He left Jacob in the backyard and went up to his room, where he locked the door.
His mother had gotten him a bookshelf back when she was trying to influence his tastes. It was filled, mostly, with a set of encyclopedias she’d insisted on buying, even though Tyler’s father had sworn up and down that nobody ever used encyclopedias anymore.
No one knew, but Tyler did use those encyclopedias. Some nights, when he couldn’t sleep—which was most of them—he’d choose one and look up faraway things until his eyes got tired.
Tyler reached under the top of the shelf, just above the D and E tomes, and unpeeled a tiny Ziploc bag.
Inside, there was an earpiece and a flash drive. It was what Kinley used to record her answers. He’d erase her psych notes, and then use it to record his brother, threatening him. He was going to get to his probation officer first.
He doubled-checked the door, then plugged the flash drive into the computer. His media player popped up, and Kinley’s voice began in his speakers.
Her voice was rich and deep and full. Just like her. He hadn’t talked to her much in the past couple of days, and suddenly he was filled with a strong yearning. She was so damn gorgeous.
He wanted to see her.
He wanted to kiss her.
He wanted to see her naked. To touch the soft velvet that was her skin.
Tyler wished he’d answered her calls. Her texts. He hadn’t wanted her involved in the shit with his brother. He hadn’t wanted anyone involved.
And he hadn’t wanted anyone to know. His brother was supposed to be perfect. Tyler had wanted to keep him that way. He’d wanted to give his parents one child they could really believe in.
Kinley’s voice went on in his ear about psychosexual stages and Freud and pain, and it reached some strange, latent part of him. He lay back on his bed and shut his eyes, and he wished that she was there with him. Beside him. In his arms.
And then she stopped, midsentence. There was scuffling. Mumbling.
He sat, bolt upright, his body cold.
He could hear rain.
There was rain on the speaker. Like rain falling against a building.
He knew that rain.
It went on for a minute, maybe two, before fading into the silence. Thick, heavy silence, the kind broken only by uncomfortable shifts and pain.
And then—
“Are you cold?”
It was Tyler’s voice.
“I know I shouldn’t be, but I am. I hate that he’s in there.”
Kinley.
And then Tyler, again. “I know.” There was some shuffling of straw. “We’re okay, though. And we’re going to be okay, you know. They’ll be back.”
Tyler listened. He listened as the whole horrific scene was played out again. Some parts he couldn’t hear, but he could hear enough.
More than anyone really needed.
And yet . . . Kinley had been quiet that night. She didn’t come off innocent, exactly, but good enough that if she ever decided to turn in the tape, she didn’t look as bad as the rest of them.
A cold rivulet of sweat ran down Tyler’s face.
The whole time they had been worried about a fuzzy phone call that had been made from Mattie’s pocket.
And the thing that could doom them all had been sitting on Kinley’s desk like so much homework.

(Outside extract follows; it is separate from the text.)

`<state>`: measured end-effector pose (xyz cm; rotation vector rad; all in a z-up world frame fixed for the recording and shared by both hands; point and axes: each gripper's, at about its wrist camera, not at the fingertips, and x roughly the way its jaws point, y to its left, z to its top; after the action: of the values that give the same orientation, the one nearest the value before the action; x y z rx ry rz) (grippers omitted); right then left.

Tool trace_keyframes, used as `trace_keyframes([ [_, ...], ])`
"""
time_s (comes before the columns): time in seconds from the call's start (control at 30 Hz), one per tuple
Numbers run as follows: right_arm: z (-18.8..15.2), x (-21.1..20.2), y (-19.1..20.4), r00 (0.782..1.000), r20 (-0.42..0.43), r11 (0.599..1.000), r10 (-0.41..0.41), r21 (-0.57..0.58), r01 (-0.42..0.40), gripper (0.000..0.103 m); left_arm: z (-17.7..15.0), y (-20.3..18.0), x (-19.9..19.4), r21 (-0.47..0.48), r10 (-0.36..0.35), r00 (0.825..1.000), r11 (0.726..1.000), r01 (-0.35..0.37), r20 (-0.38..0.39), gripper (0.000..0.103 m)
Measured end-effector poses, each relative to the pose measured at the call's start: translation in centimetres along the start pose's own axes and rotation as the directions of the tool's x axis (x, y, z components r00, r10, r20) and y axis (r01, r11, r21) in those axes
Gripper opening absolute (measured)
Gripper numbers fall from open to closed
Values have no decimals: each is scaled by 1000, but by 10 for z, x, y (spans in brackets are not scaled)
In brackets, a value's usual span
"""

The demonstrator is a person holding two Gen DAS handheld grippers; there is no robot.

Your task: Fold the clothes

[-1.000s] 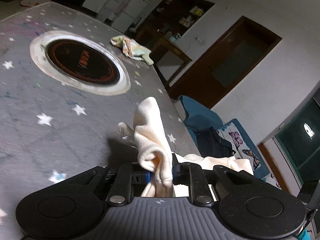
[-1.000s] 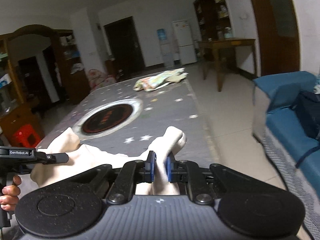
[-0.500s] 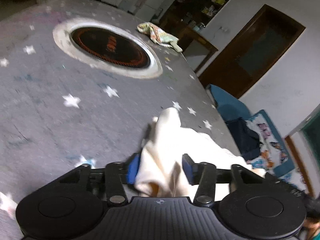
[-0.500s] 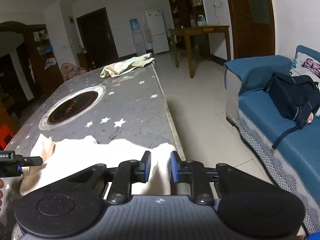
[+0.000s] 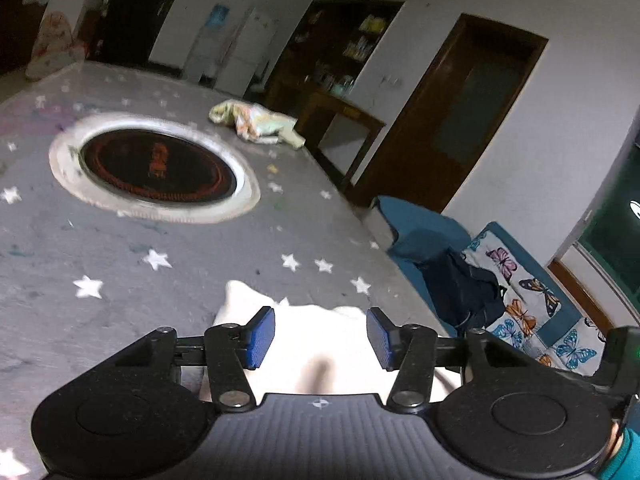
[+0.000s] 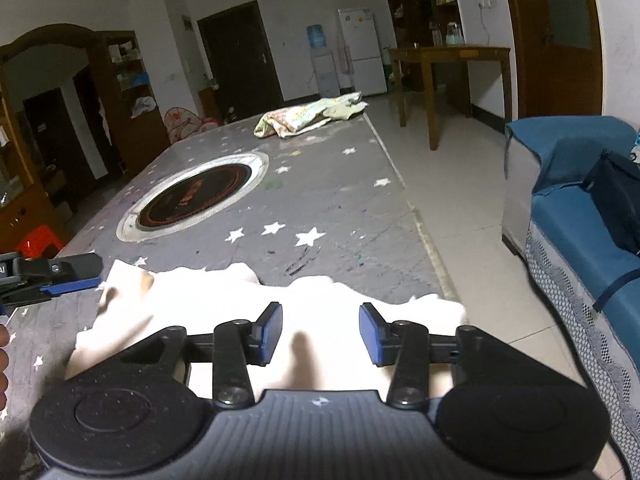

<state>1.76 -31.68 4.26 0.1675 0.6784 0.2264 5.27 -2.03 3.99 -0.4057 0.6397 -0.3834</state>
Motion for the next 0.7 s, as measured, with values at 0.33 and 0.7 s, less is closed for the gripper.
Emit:
trace_keyframes([
  [0.33,-11,16,-3,999,-32,1000,6,10,-6,44,0,31,32,-75,79,994,994,-84,-70,55],
  [0.7,-7,14,3,1000,-29,1000,8,3,-8,53,6,30,33,-110,61,994,991,-71,-95,68],
])
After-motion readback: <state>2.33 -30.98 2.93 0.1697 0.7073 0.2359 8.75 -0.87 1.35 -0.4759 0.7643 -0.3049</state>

He ripped the earpiece out. He had to get rid of this. He had to ruin it before anyone else could hear it. It couldn’t go back on his bookshelf, where it had been, hiding next to a bag of good weed and a stolen cell phone.
He unlocked his door and walked, very quietly and calmly, down the stairs. His parents were still in the den, and Jacob wasn’t anywhere to be seen.
He would call Kinley, and he would talk to her, and, somehow, he would find out if she had made any copies.
Tyler rested his hands on both sides of the sink and tried to keep his head from spinning. He clenched his teeth until his jaw hurt and the dizziness subsided.
Then he dropped the flash drive in the drain, and flipped the garbage disposal on.
Cade
Thursday, June 25
Cade always thought that a shrink’s waiting room should be interesting, but he’d been coming here for years and nothing ever happened.
The towering green houseplant in the corner always smelled like stale water and rotting roots. The receptionist popped bubble gum and made long, drawn-out calls to her boyfriend, Harry, usually about his mother interfering in their relationship (“Your mother shouldn’t still be dressing you, Harry. Those sweaters aren’t meant for men in their thirties.”). And the other patients weren’t any of the freaks Cade always hoped to see.
In fact, they always seemed pretty normal. So normal that since Cade had been little he’d made up stories about them that he’d whisper back and forth with Jeni. There was Annabella Axeworth, a beautiful teenager who had killed her parents with nothing but a pair of chopsticks. There was Nigel Knickerpants, who suffered from a fear of mosquito wings. And then there was their favorite, Gerbil Hamburger, who had recently developed superpowers and was just having a lot of issues dealing with the responsibility of it all.